「麦秋」とはいつの季語?

「麦の収穫」と聞いて、あなたはどの季節を思い浮かべますか?なんとなく秋の風物詩のように感じる人も多いかもしれません。確かにコメの収穫は秋ですが、実は麦の収穫時期はそれよりずっと早くて、初夏なのです。

そのため、俳句や短歌で使われる季語としての「麦秋(ばくしゅう)」は、夏の季語に分類されます。特に5月から6月ごろの田園風景にぴったりの言葉で、黄金色に実った麦畑が風に揺れる様子を思い浮かべると、なぜ「秋」という字を使うのか、不思議に思うかもしれません。
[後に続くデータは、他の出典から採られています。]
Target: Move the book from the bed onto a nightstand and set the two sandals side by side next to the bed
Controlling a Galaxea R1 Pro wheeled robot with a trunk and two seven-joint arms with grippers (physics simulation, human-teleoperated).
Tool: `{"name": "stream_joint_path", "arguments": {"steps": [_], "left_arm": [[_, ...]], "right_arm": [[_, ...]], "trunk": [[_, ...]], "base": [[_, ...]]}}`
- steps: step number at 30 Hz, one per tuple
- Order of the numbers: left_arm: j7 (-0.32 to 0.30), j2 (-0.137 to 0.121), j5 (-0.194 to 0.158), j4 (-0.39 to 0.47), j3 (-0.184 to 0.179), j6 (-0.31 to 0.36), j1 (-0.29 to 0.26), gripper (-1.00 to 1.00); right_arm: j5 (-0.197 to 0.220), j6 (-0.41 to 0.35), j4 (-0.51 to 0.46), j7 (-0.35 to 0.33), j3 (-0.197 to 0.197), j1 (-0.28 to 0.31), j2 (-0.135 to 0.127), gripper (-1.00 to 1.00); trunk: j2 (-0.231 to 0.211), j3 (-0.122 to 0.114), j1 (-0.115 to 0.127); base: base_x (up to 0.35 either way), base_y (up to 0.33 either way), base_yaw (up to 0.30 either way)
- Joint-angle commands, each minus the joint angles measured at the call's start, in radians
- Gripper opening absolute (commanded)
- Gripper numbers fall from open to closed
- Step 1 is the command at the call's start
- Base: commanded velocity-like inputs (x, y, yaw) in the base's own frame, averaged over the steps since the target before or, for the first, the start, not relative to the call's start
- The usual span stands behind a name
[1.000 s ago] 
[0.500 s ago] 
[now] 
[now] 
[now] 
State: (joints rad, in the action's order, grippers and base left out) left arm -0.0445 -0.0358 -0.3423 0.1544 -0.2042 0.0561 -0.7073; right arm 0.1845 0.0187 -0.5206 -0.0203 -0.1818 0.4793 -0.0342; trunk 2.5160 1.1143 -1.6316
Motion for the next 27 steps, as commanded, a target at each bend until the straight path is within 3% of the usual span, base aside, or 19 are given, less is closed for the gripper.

でも、「秋」という字は「収穫する」という意味も持っていて、麦を刈り取るこの時期を「麦秋」と呼ぶのはとても自然なこと。春に種をまいて、初夏に実りを迎える——このサイクルは、日本の伝統的な農業のリズムそのものです。

都会にいると、季節の移ろいがわかりづらいこともありますが、「麦秋」という言葉を通して、田んぼの風景や自然の息づかいを感じてみてはいかがでしょうか。夏の始まりを告げる、静かな豊かさがそこにはあります。